Activity — The word "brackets" marks the lines to keep; find each one in the data and copy it.

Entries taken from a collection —
|---|
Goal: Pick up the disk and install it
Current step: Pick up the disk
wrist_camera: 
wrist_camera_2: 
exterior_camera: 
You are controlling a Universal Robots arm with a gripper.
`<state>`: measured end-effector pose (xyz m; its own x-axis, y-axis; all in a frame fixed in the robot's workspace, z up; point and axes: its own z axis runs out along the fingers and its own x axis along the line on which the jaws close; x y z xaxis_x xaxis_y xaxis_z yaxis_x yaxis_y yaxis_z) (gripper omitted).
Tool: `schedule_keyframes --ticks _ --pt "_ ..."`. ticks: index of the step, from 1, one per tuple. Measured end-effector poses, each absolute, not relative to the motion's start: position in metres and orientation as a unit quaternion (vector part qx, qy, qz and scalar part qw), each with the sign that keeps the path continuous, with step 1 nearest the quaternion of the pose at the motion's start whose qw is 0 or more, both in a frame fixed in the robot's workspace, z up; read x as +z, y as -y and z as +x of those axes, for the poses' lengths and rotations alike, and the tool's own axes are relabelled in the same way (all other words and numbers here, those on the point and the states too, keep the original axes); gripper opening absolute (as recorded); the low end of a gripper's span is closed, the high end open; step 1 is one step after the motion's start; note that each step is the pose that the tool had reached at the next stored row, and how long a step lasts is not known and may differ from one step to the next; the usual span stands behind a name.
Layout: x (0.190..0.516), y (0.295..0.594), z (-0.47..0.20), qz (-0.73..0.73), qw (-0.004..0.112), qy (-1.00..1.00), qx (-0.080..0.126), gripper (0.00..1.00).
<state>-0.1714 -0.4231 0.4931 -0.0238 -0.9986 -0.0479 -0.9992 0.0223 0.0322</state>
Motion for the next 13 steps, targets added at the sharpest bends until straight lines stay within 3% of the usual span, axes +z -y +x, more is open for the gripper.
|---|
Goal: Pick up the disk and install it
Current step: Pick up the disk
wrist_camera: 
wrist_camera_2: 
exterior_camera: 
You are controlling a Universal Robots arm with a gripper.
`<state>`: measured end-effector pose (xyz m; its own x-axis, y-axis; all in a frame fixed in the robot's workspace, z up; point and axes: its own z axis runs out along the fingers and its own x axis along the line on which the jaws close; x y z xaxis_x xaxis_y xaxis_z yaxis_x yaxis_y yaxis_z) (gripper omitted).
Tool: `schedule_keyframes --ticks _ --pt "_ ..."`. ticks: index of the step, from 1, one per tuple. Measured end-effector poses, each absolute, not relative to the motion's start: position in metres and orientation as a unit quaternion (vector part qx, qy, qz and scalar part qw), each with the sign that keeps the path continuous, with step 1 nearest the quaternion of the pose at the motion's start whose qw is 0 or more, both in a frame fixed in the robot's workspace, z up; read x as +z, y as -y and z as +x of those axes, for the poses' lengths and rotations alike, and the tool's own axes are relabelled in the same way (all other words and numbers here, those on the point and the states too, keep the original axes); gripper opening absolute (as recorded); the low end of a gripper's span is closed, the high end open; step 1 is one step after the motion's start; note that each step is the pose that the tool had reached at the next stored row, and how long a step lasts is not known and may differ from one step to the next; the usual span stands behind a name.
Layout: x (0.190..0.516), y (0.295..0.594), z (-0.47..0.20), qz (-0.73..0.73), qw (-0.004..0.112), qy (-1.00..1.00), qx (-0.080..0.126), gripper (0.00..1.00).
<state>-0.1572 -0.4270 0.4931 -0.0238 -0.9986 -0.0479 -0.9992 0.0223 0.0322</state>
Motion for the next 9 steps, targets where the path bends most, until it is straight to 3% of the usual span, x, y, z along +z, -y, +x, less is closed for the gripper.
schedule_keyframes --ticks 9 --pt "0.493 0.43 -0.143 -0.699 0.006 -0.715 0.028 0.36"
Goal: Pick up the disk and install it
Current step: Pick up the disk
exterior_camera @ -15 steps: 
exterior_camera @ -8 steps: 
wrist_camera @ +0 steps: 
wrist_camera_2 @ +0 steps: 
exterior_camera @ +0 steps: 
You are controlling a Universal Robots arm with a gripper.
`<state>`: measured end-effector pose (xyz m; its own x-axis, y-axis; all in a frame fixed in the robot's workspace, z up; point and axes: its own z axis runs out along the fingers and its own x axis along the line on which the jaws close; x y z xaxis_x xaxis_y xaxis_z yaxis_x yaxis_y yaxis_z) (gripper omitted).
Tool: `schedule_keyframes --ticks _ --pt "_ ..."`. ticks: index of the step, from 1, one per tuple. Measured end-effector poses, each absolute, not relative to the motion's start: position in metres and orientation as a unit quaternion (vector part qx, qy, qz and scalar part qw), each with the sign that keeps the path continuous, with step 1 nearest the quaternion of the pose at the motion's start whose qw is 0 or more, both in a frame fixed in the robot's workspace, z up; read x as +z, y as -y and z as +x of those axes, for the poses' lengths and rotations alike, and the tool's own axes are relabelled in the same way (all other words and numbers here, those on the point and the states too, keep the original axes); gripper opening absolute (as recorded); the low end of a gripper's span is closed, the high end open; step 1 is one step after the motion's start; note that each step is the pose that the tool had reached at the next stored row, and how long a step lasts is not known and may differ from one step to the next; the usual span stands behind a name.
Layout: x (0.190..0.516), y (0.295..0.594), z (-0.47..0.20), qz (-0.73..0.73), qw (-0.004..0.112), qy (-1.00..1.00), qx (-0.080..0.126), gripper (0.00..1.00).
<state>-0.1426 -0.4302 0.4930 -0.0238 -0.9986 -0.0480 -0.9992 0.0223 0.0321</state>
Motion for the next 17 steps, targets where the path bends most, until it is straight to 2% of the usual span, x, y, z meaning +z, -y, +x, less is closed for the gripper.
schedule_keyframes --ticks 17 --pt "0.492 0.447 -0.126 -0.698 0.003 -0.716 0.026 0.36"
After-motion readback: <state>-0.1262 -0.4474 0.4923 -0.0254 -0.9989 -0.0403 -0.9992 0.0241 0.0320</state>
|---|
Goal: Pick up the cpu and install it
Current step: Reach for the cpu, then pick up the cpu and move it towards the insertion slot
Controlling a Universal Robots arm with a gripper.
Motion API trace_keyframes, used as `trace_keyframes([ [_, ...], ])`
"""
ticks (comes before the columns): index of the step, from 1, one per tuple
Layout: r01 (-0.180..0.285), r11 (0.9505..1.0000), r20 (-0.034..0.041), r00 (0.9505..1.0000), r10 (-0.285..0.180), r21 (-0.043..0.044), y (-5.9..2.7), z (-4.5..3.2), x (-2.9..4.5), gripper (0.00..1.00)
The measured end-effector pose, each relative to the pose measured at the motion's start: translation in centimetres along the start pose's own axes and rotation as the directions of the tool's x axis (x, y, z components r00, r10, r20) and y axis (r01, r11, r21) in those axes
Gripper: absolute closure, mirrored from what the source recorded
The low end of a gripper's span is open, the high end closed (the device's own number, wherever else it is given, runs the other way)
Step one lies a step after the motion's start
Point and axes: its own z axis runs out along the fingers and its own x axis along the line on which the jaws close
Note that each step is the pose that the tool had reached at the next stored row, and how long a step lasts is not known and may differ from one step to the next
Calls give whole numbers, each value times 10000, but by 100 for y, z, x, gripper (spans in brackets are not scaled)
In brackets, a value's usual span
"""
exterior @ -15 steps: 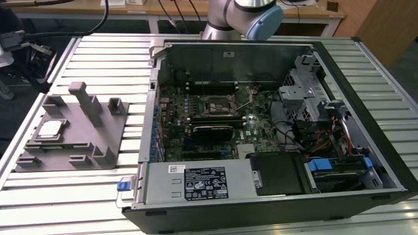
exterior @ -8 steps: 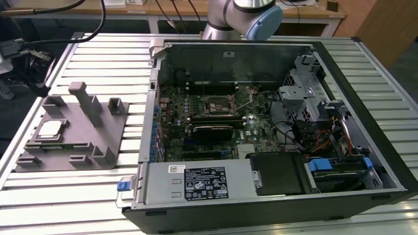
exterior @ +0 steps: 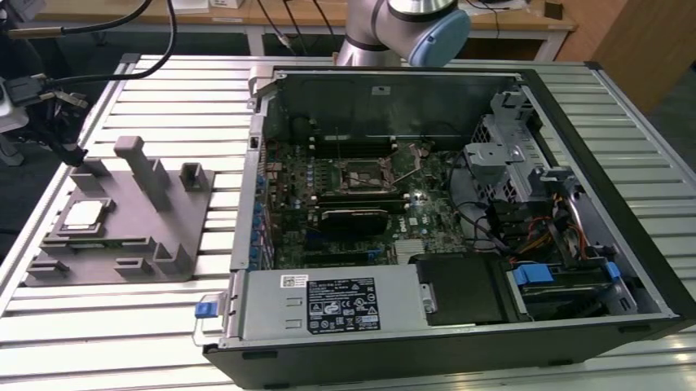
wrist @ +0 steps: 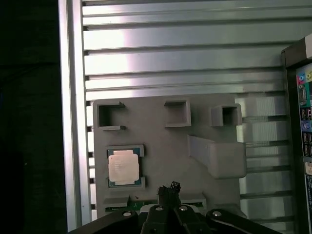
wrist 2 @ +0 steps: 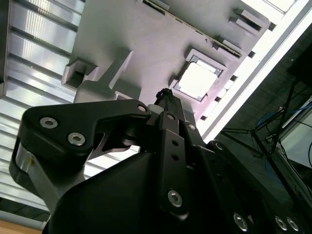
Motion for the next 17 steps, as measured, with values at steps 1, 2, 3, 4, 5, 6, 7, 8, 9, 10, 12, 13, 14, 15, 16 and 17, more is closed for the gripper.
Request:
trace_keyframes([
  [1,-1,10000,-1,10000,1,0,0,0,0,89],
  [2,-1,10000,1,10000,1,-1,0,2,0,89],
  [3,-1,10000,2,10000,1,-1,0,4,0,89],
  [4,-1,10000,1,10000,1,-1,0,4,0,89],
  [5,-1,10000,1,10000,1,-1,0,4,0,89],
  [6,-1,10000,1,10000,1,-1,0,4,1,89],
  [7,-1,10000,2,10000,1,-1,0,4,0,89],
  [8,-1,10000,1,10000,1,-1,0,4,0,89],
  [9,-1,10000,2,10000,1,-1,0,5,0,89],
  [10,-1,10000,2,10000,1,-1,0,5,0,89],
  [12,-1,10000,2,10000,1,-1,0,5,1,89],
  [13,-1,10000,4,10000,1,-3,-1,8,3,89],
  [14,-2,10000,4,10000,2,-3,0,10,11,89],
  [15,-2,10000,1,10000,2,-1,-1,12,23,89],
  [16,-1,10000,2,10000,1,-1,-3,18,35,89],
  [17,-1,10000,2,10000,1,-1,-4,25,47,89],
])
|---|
Finished task —
Calls give whole numbers, each value times 10000, but by 100 for y, z, x, gripper (spans in brackets are not scaled)
In brackets, a value's usual span

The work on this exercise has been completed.